|Title:||Reflections on Georgia Politics Oral History Collection, ROGP 050 Eunice Mixon|
|Creator||Mixon, Eunice Lastinger, 1931-|
|Dates||2008 October 2|
|Repository||Richard B. Russell Library for Political Research and Studies|
|Abstract||Eunice Lastinger Mixon taught eighth grade science and high school biology, chemistry and physics for thirty years in the Tift County School System, and was an instructor at the Abraham Baldwin Agricultural College. In 1974, gubernatorial candidate George Busbee, acquainted with Mixon through his advocacy for teachers in the legislature, appointed her as his Tift County campaign chairman, and Mixon's success at grassroots organizing earned her a reputation as a valuable political ally in south Georgia. Mixon discusses applying her teaching skills to the campaign trail, her conflicts with Busbee's campaing headquarters, campain radio ads, and her attempts at balancing life as a grandmother and as a campaign chair. Mixon talks about her experiences with the Democratic Party and discusses the Georgia flag controversy, the economy, and Democratic Party's dependence on minorities and labor unions.|
Reflections on Georgia Politics began in the fall of 2006 at Young Harris College, as a lecture and discussion program hosted by Georgia political veteran Bob Short. In late 2007, the Richard B. Russell Library began producing the program as an oral history video series to further illuminate and personalize the tectonic shifts that occurred in Georgia politics in the late twentieth century.
Reflections on Georgia Politics Oral History Collection, ROGP 050, Richard B. Russell Library for Political Research and Studies, University of Georgia Libraries, Athens, Georgia, 30602-1641.
Resources may be used under the guidelines described by the U.S. Copyright Office in Section 107, Title 17, United States Code (Fair use). Parties interested in production or commercial use of the resources should contact the Russell Library for a fee schedule.
Eunice Lastinger Mixon was born in Tifton, Georgia, in 1931 to a family of farmers. She married Albert Mixon in 1948, and beginning in 1956 she attended the University of Georgia, attaining a master’s degree and specialist degree in education. She taught eighth grade science and high school biology, chemistry and physics for thirty years in the Tift County School System, and was an instructor at the Abraham Baldwin Agricultural College. In 1974, gubernatorial candidate George Busbee, acquainted with Mixon through his advocacy for teachers in the legislature, appointed her as his Tift County campaign chairman. Mixon's success at grassroots organizing earned her a reputation as a valuable political ally in south Georgia. She served as a delegate to the 1988 National Democratic Convention and as a member of the Democratic Executive Committee. The Georgia House of Representatives named her one of twenty-five distinguished women for the twenty-first century. She has served on numerous boards, including the Georgia Student Finance Commission and the Georgia State Bar Disciplinary Board.
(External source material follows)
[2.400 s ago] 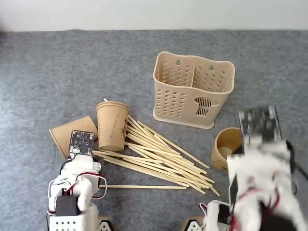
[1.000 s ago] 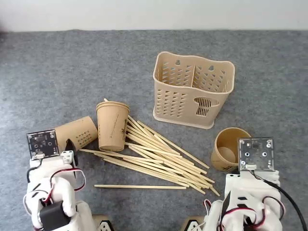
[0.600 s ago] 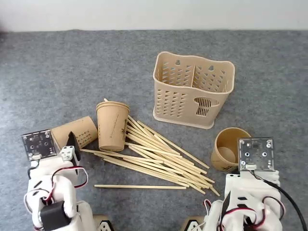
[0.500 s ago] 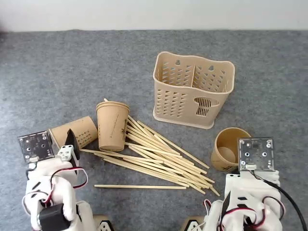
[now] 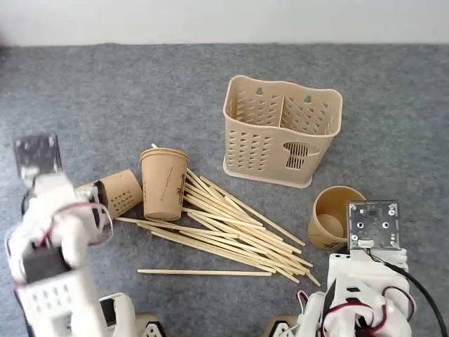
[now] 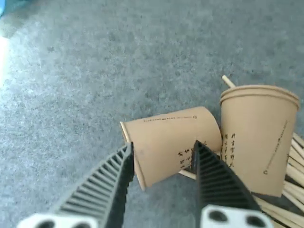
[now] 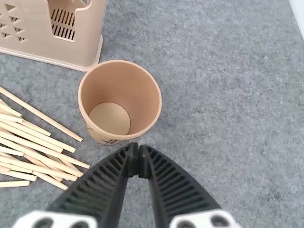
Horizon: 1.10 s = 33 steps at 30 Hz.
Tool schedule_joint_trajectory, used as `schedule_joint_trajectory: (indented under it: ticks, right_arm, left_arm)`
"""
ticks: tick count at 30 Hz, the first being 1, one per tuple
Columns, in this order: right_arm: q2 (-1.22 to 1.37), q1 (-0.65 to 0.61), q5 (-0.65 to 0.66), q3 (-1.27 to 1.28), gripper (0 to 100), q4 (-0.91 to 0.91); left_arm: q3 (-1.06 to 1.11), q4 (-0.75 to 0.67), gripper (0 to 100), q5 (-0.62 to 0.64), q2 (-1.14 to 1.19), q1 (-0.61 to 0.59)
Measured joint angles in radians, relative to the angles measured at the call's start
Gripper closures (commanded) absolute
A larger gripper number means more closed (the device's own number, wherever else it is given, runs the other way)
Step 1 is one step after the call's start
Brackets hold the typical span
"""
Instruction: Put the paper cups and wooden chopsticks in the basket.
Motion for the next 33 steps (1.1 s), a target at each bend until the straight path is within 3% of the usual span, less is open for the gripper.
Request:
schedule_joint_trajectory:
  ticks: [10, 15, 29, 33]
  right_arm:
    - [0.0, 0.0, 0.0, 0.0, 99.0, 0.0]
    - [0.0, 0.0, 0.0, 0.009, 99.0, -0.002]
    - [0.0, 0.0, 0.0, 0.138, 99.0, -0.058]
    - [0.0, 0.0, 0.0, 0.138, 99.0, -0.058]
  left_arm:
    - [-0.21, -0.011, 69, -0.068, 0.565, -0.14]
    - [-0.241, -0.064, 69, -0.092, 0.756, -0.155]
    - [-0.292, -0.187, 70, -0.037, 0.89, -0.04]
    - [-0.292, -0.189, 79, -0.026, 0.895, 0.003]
Mixon discusses her involvement with the Democratic party. She recalls serving on the Platform committee during the state Democratic Convention and her time on the Democratic executive committee. She discusses party politics in Georgia, past and present. She mentions events such as the Georgia flag controversy and also touches on the economy and the Democratic Party's dependence on minorities and labor unions.
Mixon discusses her thoughts on running for office herself and recalls being awarded the Athena award from the Chamber of Commerce. She also discusses her work on the Heritage Trust Commission, the Georgia Student Finances Commission, the State Board of Elections, and her experience as a doorkeeper at the Georgia General Assembly.